Accession # |
39.600 |
Artist |
Robert Henri
|
Title |
Woman in Manteau |
Date |
1898 |
Medium |
Oil on canvas |
Dimensions |
58 1/16 × 38 11/16 in. (147.5 × 98.3 cm)
frame: 64 3/4 × 45 3/4 × 5 1/4 in. (164.5 × 116.2 × 13.3 cm) |
Inscriptions |
Inscribed verso, before relining, top right quadrant, in black paint: ning: "A/31/1"; top left quadrant: "No. 2" |
Signed |
Signed lower left: "Robert Henri" |
Credit Line |
Gift of the National Academy of Design |
Location |
American Identities: Everyday Life / A Nation Divided
|
Curatorial Remarks:
Painted in Paris at a time when Robert Henri was determined to make his professional mark as a young artist, this work—in a dark, smoky palette deliberately recalling European Old Masters—features his favorite model, Berthe Terrier. Although he intentionally allied his art with revered tradition, Henri also added a contemporary mood by portraying Terrier with a bold, almost defiant expression.
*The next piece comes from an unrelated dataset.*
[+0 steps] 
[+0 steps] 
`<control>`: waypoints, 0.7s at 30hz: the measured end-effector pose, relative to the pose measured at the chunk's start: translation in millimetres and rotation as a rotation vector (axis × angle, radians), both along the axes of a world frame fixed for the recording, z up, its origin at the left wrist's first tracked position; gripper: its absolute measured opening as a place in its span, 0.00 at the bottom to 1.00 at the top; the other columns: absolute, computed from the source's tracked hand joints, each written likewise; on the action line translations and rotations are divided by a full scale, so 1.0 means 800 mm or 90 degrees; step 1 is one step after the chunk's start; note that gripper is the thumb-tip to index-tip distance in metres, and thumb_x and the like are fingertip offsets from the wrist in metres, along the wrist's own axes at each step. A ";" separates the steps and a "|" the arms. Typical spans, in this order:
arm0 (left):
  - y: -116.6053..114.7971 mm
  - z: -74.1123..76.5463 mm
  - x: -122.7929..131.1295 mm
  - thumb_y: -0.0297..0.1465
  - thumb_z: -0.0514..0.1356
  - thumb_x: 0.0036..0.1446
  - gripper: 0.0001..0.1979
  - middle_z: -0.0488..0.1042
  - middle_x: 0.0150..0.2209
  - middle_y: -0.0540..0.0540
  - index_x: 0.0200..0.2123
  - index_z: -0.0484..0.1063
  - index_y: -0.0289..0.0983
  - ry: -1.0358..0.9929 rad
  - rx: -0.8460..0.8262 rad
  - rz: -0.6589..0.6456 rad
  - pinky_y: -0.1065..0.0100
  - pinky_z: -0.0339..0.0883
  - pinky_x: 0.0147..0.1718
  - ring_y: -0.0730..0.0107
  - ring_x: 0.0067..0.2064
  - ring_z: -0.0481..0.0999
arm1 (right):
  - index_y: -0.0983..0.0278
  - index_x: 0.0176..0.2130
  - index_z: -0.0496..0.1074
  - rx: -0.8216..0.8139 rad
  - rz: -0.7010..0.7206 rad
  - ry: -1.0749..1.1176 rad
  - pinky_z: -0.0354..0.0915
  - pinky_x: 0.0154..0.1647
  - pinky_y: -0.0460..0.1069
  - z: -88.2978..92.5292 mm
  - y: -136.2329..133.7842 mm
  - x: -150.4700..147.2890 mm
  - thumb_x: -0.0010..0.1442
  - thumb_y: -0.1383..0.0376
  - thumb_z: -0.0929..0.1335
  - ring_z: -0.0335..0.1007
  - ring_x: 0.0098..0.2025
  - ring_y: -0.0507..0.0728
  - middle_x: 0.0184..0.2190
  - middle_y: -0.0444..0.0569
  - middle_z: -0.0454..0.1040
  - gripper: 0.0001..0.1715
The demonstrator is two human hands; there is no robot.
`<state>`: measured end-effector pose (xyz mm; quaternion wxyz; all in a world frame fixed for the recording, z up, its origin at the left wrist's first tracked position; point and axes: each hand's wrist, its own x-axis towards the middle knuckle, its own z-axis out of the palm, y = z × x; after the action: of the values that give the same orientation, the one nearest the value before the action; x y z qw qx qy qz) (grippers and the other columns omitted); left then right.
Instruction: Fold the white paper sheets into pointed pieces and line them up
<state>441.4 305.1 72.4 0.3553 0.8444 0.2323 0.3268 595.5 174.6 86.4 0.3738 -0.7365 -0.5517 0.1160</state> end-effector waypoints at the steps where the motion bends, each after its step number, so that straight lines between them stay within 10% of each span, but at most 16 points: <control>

X-radiographs reveal that Henri repainted this work extensively as he struggled to capture his model’s anatomy. At an earlier stage (see illustration), the placement of the shawl exposed much more of her shoulders and bust. Such focus on the nude reflects the artist’s early academic training at the Pennsylvania Academy of the Fine Arts, where Thomas Eakins’s Realist tradition was still strongly felt.